Depilation is mentioned in the writings of Aristotle, in Herodotus, in Ovid, and in Hadith literature. Aristophanes (Greek comic) makes jokes about women removing their pubic hair by singeing and plucking, in order to make themselves sexually attractive. In the ancient world hairlessness was associated with youth, beauty, and even with spiritual purity.


Instead of laser hair removal, though, the ancients used primitive razors, tweezers and even pre-modern depilatory creams made of animal fat, shells, bones, gum, and (of course) manure. If you’re interested in learning more about this, I’d recommend this article — or see the reading list at the end of this essay.
But the bush has not been out of fashion forever. We know that in Europe, during the Medieval period (so, broadly the 5th century to the late 15th century), Christian religious doctrine advised against hair removal, particularly for unmarried women or nuns. The idea was that the natural body was associated with modesty, humility, and the rejection of vanity; grooming, on the other hand, was a bit too ‘wenchy’.
This did not mean that female body hair was in fashion in the middle ages: on the contrary, it was sometimes considered a sign of voracious sexual appetites. Hairlessness was associated with virginal purity — but you weren’t really meant to remove hair either. Big double standards!
I would be loath not to mention ‘Hairy Mary’ (Mary of Egypt) — a saint who you’ll sometimes see depicted in Medieval manuscripts as completely covered in body hair. The hair represents her past life as a prostitute, before she got sainted.


Anyway, then we move from the Medievals to the Renaissance. Now, when you think of Renaissance nudes, like Botticelli’s Venus, you don’t really think of body hair. We might glimpse a whisper of the bush for instance, in Titian’s infamous Venus of Urbino, or in Dürer’s Adam and Eve (1504), but on the whole Renaissance nudes are basically hairless.
Why? Well, figures in Renaissance art are generally idealised representations of the body, based on (hairless) Greek mythological sculptures. In high art at least, female pubic hair was widely perceived as indecorous and, for lack of a better word, ‘un-ideal’.


The point is not that the bush was considered outrightly ugly in early-modern or modern art, but instead that it was considered too erotic, too powerful, and too much a reminder of our animal appetites.
My point is that throughout human history the bush has been a perennial battleground for politics, aesthetics, medical practice, and even religion to squabble over.

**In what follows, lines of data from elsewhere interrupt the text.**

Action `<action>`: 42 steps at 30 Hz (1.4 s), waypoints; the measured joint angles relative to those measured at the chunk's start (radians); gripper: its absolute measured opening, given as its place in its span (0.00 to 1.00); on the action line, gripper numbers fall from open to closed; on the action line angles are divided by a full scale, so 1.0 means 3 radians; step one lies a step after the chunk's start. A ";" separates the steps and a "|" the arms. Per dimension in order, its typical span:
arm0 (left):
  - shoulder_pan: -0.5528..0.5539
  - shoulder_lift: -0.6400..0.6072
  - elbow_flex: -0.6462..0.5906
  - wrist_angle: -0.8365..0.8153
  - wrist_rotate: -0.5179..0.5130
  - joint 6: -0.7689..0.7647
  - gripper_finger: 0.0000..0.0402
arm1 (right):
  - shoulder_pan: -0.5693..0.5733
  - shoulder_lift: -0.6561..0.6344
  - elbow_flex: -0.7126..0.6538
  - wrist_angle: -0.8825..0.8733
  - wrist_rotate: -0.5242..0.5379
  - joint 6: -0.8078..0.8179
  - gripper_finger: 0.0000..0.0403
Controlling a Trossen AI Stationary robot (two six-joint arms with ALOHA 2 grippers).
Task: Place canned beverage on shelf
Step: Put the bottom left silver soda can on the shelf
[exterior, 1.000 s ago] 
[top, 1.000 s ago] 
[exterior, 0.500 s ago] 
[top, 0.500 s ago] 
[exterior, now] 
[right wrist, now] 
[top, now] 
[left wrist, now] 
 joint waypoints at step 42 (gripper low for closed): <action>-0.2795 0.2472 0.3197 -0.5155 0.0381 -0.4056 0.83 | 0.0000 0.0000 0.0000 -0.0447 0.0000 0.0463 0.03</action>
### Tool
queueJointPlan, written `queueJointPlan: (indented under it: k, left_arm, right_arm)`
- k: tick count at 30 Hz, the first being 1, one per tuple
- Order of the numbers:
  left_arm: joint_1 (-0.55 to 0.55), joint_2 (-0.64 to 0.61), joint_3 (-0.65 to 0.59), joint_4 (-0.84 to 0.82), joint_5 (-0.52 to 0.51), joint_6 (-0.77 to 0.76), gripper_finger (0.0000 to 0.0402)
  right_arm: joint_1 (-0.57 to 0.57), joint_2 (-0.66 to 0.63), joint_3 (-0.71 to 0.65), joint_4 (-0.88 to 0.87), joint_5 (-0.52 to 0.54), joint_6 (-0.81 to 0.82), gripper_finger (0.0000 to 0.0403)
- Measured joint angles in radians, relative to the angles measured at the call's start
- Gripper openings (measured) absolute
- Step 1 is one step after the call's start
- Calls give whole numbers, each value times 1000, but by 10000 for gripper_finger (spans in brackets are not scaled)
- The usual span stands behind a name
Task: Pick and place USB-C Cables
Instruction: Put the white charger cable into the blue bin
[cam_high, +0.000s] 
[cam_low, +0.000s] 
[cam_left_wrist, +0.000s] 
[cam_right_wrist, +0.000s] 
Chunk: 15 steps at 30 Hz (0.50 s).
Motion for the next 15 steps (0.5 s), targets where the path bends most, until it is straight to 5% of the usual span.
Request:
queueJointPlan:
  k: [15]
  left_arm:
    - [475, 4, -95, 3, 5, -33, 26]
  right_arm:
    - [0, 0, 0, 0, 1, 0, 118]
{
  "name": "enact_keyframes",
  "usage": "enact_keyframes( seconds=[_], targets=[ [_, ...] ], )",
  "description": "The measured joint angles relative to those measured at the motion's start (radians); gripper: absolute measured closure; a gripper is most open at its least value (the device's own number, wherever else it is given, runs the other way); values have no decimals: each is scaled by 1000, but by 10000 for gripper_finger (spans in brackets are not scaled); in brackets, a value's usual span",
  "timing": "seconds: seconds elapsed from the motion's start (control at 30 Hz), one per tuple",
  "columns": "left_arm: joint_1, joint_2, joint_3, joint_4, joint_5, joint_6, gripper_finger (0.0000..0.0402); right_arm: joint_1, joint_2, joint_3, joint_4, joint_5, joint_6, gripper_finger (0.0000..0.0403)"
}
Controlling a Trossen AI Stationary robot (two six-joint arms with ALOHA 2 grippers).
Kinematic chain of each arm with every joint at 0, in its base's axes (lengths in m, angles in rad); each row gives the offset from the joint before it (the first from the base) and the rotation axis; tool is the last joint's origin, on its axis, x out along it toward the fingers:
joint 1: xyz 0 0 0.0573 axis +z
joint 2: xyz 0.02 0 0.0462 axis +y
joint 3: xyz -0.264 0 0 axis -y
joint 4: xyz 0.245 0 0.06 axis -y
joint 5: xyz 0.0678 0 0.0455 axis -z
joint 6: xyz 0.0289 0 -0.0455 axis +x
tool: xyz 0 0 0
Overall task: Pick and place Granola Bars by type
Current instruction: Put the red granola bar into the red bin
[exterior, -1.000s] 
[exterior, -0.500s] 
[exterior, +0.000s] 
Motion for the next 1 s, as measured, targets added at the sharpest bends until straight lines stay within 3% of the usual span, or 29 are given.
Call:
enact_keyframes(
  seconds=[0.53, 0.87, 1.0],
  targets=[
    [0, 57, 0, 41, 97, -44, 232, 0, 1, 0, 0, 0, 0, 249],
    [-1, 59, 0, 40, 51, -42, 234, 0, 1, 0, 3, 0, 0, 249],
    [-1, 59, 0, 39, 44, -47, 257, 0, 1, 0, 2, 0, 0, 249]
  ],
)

It has been (and likely will be) styled and plucked and depilated in cycles.
But in art-historical terms, that battleground only really started getting really vicious in the nineteenth century, since this was the first time that artists dared to depict the ‘Full Bush’ in a more traditional painterly format, as opposed to in the sordid pages of a pornographic sketchbook.

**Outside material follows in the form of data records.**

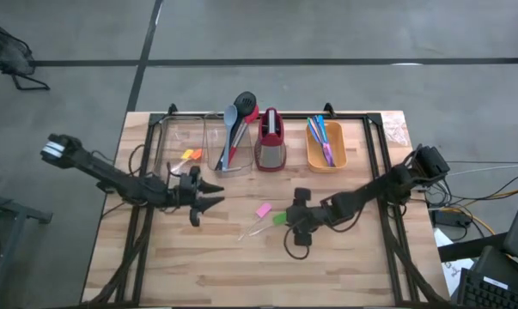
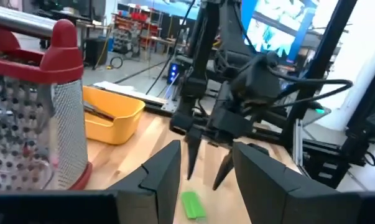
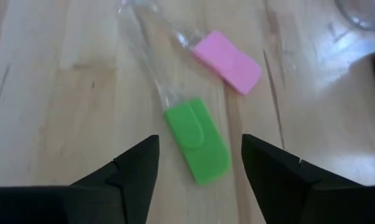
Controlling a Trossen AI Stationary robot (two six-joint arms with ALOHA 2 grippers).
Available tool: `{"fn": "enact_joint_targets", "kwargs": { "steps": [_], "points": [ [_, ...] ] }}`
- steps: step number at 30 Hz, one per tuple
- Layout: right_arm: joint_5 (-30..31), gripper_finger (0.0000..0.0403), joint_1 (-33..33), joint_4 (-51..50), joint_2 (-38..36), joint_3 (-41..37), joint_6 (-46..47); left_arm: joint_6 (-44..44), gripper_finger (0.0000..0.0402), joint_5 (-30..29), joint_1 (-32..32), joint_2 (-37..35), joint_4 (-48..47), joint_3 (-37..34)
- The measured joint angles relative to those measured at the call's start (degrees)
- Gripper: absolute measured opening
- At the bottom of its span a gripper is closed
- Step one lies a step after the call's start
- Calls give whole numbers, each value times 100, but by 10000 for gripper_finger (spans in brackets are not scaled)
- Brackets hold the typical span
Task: Pick & Place Kitchen Items
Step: Put the green spatula into the left transparent bin
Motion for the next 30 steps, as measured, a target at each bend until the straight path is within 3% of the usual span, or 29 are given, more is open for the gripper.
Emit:
{"fn": "enact_joint_targets", "kwargs": {
  "steps": [8, 16, 25, 30],
  "points": [
    [-288, 240, -243, 162, 0, -186, 23, 159, 154, 41, -143, 543, 647, 0],
    [-321, 226, -341, 464, 454, -199, -184, 284, 154, 0, -141, 1034, 1488, 1],
    [-465, 228, -365, 602, 750, -173, -14, 183, 154, -36, -149, 1290, 1514, 3],
    [-695, 198, -397, 695, 901, -167, -52, 183, 152, -39, -152, 1277, 1540, 3]
  ]
}}
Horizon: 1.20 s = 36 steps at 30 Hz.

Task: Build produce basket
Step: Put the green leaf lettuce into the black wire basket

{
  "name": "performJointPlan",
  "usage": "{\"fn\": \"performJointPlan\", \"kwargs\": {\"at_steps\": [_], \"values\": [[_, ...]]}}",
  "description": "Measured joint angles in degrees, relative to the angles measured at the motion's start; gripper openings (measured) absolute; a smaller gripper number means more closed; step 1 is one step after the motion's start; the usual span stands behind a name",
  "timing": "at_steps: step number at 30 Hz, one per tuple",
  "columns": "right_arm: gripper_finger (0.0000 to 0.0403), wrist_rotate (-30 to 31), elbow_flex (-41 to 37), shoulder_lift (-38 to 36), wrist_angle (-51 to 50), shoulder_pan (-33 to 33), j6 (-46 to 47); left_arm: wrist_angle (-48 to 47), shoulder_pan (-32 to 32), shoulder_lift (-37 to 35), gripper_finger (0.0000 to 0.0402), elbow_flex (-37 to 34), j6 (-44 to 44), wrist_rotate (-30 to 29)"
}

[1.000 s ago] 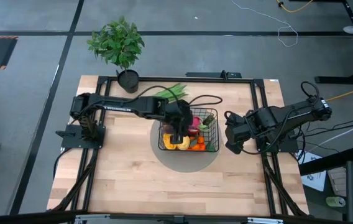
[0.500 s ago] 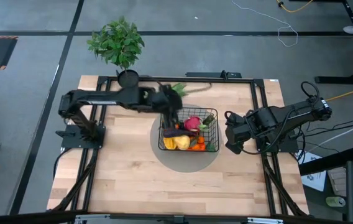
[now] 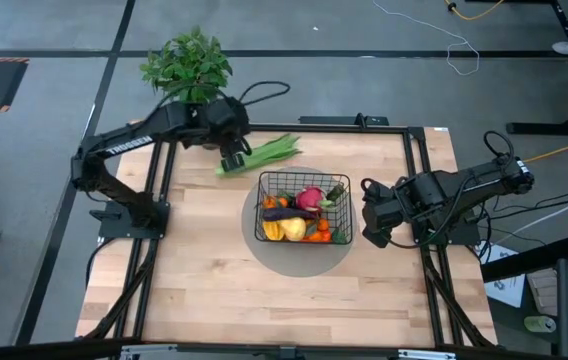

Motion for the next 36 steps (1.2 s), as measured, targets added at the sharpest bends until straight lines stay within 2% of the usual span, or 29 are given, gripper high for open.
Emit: {"fn": "performJointPlan", "kwargs": {"at_steps": [3,7,9,15,22,32,36], "values": [[0.0274,0.0,0.0,0.0,0.0,0.0,0.0,1.4,2.2,0.0,0.0161,-4.6,4.8,4.4],[0.0274,0.0,0.0,0.0,0.0,0.0,0.0,4.1,6.8,0.1,0.0160,-13.3,10.3,22.5],[0.0274,0.0,0.0,0.0,0.0,0.0,0.0,7.4,9.0,0.1,0.0161,-17.8,12.2,26.9],[0.0274,0.0,0.0,0.0,0.0,0.0,0.0,17.3,15.2,0.1,0.0160,-27.2,11.6,20.7],[0.0274,0.0,0.0,0.0,0.1,0.0,0.0,19.4,17.6,0.1,0.0160,-34.6,12.0,23.4],[0.0274,0.0,0.0,0.0,0.2,0.0,0.0,33.9,18.6,0.1,0.0160,-46.5,13.6,26.2],[0.0274,0.0,0.0,0.0,0.3,0.0,0.0,39.6,18.6,0.0,0.0160,-49.9,13.7,24.0]]}}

And no one will be surprised to learn that it all kicked off in France.
Gustave Courbet’s L’Origine Du Monde (1866)
Paris in the mid-nineteenth century was a hotbed of frustrated artists. For a long time, their world had been governed by rigid rules about what to depict, and how to depict them. Any paintings that didn’t adhere to these rules would not be exhibited at the ‘Paris Salon’, which was the gallery where all the important artists showed their work.
Naturally, painters started rejecting these rules – and this eventually resulted in the Impressionist movement! Manet, Monet, Renoir… if you’re interested in learning more about this, I suggest you read this article.

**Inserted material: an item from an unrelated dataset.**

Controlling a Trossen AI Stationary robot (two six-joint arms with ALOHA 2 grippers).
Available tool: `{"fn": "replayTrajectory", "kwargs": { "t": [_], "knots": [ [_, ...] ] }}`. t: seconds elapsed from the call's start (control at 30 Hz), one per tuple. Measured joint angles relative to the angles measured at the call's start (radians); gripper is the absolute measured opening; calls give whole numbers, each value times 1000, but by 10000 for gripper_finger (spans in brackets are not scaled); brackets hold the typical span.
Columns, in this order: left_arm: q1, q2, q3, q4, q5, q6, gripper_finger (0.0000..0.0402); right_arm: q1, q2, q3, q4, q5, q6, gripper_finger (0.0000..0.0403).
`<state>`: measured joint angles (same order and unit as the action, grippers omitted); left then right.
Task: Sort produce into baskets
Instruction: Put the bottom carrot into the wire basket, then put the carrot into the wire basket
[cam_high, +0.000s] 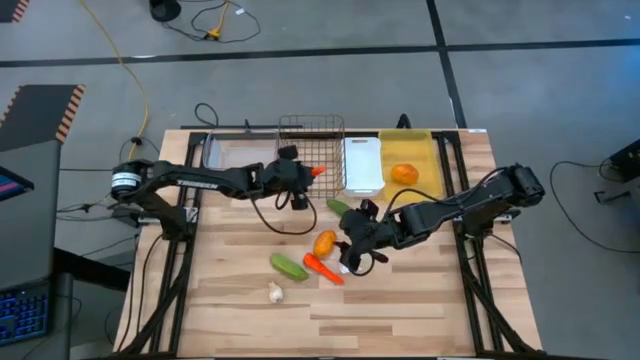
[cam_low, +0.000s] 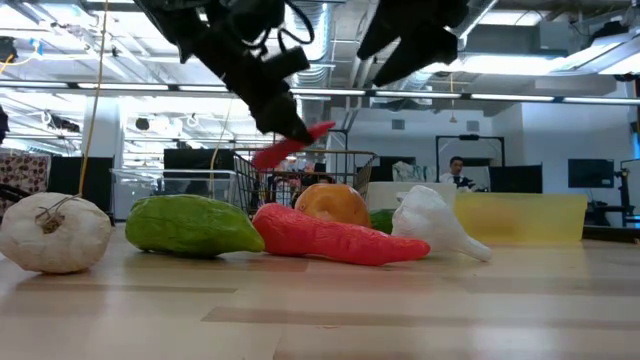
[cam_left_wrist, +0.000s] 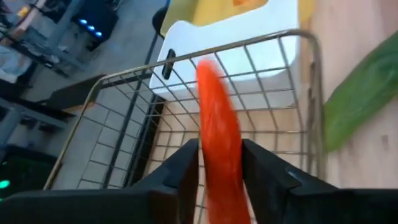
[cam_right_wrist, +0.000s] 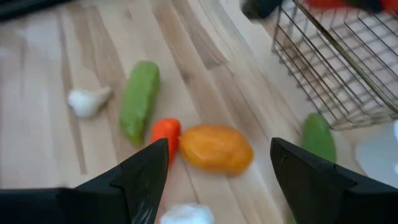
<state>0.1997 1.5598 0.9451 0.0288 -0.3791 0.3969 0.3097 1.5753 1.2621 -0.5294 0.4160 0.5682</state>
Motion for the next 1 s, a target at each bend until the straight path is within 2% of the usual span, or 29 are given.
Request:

One such painter was Gustave Courbet. He wanted to paint gritty, yet romanticised, visions of everyday people, and not the grand, mythological narrative scenes which the academic institution called for.
In the 1860s, Courbet, in line with his realist values (and also his proclivity for brothels), began painting a series of increasingly erotic works of women. This included Reclining Nude Woman (1862-3) and Sleep (1866). The pièce de résistance was his L’Origine du monde (1866).

This scandalous close-up of the female sex was commissioned by the Ottoman-Egyptian diplomat, Khalil-Bey, who was a prolific collector of erotic art. Sure, the painting is pornographic, but that doesn’t mean it’s any less significant. Painted by a successful academic artist, it enshrines the unshaven female body in the highest aesthetic terms.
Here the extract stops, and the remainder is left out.